First, let me recommend optimal indexes for the queries:
a) Select Ssn From Employee Where Salary>2500 and Salary<3000 and DepartmentID=1;
INDEX(DepartmentID, Salary) -- in this order
(The way that is written, both 2500 and 3000 are excluded. Did you really want that?)
b) Create Clustered Index ixEmpSal on Employee (Salary); Select Ssn From Employee Where Salary>2500 and Salary<3000 and Gender=’M’;
In MySQL, the only clustered index is the PRIMARY KEY
. And, the PK must be unique. (This invalidates your Question 1) So, that index is probably not viable. Instead, a surrogate is often used.

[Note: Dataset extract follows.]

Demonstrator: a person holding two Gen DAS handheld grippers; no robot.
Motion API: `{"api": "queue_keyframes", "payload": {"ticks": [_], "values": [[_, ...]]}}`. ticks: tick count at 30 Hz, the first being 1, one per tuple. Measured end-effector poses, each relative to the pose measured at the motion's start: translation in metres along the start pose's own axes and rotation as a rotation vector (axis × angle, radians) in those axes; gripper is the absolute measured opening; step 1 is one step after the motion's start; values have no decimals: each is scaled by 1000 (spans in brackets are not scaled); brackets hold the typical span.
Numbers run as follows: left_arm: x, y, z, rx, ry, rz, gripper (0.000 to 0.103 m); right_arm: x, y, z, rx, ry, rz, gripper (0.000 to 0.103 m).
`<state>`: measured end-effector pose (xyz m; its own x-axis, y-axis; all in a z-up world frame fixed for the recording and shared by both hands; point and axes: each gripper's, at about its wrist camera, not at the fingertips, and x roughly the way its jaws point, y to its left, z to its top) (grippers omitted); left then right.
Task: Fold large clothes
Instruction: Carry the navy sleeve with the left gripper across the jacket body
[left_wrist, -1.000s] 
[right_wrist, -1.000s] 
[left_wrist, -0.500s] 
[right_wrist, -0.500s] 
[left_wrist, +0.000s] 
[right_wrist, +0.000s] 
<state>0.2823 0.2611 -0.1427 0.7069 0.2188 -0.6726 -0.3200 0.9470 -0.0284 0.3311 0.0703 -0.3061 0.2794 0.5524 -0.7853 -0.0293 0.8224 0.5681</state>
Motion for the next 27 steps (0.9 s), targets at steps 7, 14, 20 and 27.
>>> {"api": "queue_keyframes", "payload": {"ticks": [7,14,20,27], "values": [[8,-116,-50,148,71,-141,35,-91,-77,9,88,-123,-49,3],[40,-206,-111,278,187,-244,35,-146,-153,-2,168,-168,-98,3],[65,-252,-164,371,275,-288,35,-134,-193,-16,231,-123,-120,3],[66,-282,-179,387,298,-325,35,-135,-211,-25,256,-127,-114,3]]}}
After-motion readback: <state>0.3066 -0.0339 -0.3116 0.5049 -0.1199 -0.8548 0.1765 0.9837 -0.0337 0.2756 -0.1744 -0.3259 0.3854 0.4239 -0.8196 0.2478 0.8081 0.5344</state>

id INT UNSIGNED NOT NULL AUTO_INCREMENT,
PRIMARY KEY(id),
INDEX(gender, salary)
(I'll present another option later.)
MySQL uses B+Trees for both the data (ordered by the PK) and each secondary (non-clustered) INDEX
. Secondary index rows have a copy of the PK to look up the rest of the row.
Without a good index, MySQL will scan the entire table ("table scan"). Because it is a B+Tree, not just a BTree, it will read only the leaf nodes (after locating the 'first' row by drilling down the tree once). So the number of pages read is approximately 8,000,000/100 + 4-1.
log-base-100 (8M) = 4, so the B+Tree will be about 4 levels deep for the data. For each secondary index, log-base-400 (8M) ~= 3 levels.
- WIth only
INDEX(Salary)
: 250,000 / 400 ~= 625 index blocks plus 4 * 250,000 data blocks to check the dept or gender, plus fetch any other columns needed (SSN, as mentioned). The data blocks (in this case) will be heavily cached, especially the non-leaf nodes.
Select b Assuming an egalitarian company, with 50% Gender=M. Now we are looking at 250,000 * 50% / 400 ~= 313 index blocks. And half as many data blocks, if needed.
InnoDB uses 16KB blocks. So multiply by that to get the number of bytes on disk and/or in the buffer_pool (assuming it can all be cached). Tack on about 1% for the non-leaf nodes.
But... Once it has located the "rows" in the index, it needs to reach over into the data B+Tree to get any other columns needed. This will involve drilling down the data's B+Tree (the +
is irrelevant here) to get each row. Now we are looking at 4 pages per data row fetched -- but with most being cached.
A different technique
PRIMARY KEY(Salary, id), -- cluster on Salary
INDEX(id) -- to keep AUTO_INCREMENT happy
-- and neither of my indexes
Now both of your queries only need to look in data B+Tree. Select b is 250,000 / 100 ~= 2500 blocks and uses the +
of B_Tree and does not use any secondary index. It will scan all 250K rows to see which ones match the Dept or Gender, but then the SSN is immediately available.
Note that tacking id
onto Salary
provides the Uniqueness required by the PK. So this comes closer to what you asked about.
Nodes are rarely full InnoDB's blocks are usually between 1/2 and 15/16 full, with an average of about 70%. This is because of block splits, etc, from Updates/Deletes/Inserts. This may mess with your "100" and "400", but it does not mess with the conclusions that I am presenting.
(Your Question 2) MySQL does not use two INDEXes
in a single Select. (There are rare exceptions.) My suggested composite (multi-column) indexes are even better than trying to use two indexes.
(Security is even more important if SSN is sitting in your database.)